### [Exercise directions]
Print out every line of the material exactly. Include no pictures.

----- Given information

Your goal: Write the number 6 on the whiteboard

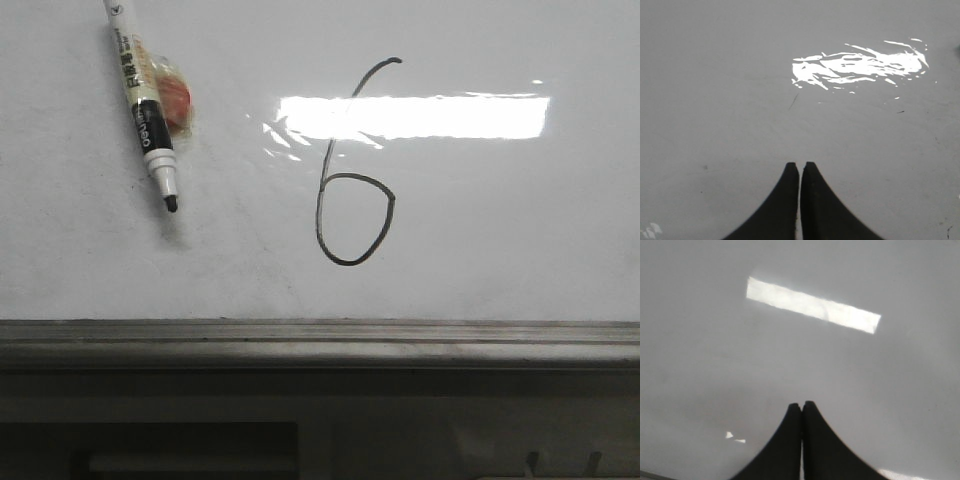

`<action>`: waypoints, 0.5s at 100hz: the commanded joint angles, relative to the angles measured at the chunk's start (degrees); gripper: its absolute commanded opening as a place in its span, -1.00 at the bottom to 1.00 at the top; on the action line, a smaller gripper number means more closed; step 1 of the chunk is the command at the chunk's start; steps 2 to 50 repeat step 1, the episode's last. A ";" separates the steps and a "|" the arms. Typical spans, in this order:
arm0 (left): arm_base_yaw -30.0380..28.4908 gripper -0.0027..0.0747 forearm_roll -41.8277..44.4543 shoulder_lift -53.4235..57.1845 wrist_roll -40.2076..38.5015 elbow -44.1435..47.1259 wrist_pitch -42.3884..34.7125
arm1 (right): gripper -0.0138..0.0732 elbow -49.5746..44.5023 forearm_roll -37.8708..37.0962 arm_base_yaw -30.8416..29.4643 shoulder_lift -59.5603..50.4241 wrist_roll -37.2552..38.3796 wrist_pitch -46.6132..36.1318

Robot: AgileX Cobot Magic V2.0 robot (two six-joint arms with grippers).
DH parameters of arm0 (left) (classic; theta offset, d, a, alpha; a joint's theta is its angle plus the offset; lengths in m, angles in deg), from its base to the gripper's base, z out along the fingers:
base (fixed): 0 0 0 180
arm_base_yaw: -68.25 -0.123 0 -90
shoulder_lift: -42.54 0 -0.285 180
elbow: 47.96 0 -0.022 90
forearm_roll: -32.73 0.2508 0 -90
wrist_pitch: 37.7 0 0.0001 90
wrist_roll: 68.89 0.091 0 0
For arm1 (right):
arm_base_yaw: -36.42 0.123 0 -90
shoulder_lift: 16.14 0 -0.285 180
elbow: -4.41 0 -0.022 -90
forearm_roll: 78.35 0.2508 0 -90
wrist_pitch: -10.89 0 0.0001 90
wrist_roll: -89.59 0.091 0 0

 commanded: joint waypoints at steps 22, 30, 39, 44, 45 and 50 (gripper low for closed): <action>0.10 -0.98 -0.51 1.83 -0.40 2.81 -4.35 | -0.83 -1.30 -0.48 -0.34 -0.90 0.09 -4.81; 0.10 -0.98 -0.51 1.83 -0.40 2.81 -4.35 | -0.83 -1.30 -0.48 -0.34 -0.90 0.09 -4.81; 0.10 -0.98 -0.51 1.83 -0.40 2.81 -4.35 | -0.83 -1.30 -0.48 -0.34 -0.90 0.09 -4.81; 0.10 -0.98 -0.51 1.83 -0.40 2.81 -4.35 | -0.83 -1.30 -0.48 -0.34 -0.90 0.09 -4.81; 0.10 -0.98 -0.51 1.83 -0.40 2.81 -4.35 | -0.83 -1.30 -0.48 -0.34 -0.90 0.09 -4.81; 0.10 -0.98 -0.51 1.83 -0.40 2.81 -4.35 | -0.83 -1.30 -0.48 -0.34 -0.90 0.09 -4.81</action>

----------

### [Answer box]
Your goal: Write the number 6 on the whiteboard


`<action>`: waypoints, 0.5s at 100hz: the commanded joint angles, relative to the angles measured at the chunk's start (degrees); gripper: its absolute commanded opening as a place in its span, -1.00 at the bottom to 1.00 at the top; on the action line, a smaller gripper number means more closed; step 1 of the chunk is the command at the chunk's start; steps 2 to 50 repeat step 1, the episode's last. A ";" separates the steps and a "|" the arms. Typical spans, in this order:
arm0 (left): arm_base_yaw -30.0380..28.4908 gripper -0.0027..0.0747 forearm_roll -41.8277..44.4543 shoulder_lift -53.4235..57.1845 wrist_roll -40.2076..38.5015 elbow -44.1435..47.1259 wrist_pitch -42.3884..34.7125
arm1 (right): gripper -0.0138..0.0732 elbow -49.5746..44.5023 forearm_roll -37.8708..37.0962 arm_base_yaw -30.8416..29.4643 shoulder_lift -59.5603..50.4241 wrist_roll -37.2552..38.3796 wrist_pitch -46.6132..36.1318

Robot: AgileX Cobot Magic V2.0 robot (two six-joint arms with grippers).
DH parameters of arm0 (left) (classic; theta offset, d, a, alpha; a joint's theta is its angle plus the offset; lengths in m, angles in deg), from its base to the gripper's base, z out along the fingers:
base (fixed): 0 0 0 180
arm_base_yaw: -68.25 -0.123 0 -90
shoulder_lift: -42.54 0 -0.285 180
elbow: 47.96 0 -0.022 90
forearm_roll: -32.73 0.2508 0 -90
wrist_pitch: 37.7 0 0.0001 90
wrist_roll: 68.89 0.091 0 0
For arm1 (right):
arm_base_yaw: -36.42 0.123 0 -90
shoulder_lift: 16.14 0 -0.285 180
elbow: -4.41 0 -0.022 -90
forearm_roll: 78.35 0.2508 0 -90
wrist_pitch: -10.89 0 0.0001 90
wrist_roll: -89.59 0.091 0 0

 commanded: joint waypoints at steps 22, 30, 39, 44, 45 and 50 (gripper low for closed): <action>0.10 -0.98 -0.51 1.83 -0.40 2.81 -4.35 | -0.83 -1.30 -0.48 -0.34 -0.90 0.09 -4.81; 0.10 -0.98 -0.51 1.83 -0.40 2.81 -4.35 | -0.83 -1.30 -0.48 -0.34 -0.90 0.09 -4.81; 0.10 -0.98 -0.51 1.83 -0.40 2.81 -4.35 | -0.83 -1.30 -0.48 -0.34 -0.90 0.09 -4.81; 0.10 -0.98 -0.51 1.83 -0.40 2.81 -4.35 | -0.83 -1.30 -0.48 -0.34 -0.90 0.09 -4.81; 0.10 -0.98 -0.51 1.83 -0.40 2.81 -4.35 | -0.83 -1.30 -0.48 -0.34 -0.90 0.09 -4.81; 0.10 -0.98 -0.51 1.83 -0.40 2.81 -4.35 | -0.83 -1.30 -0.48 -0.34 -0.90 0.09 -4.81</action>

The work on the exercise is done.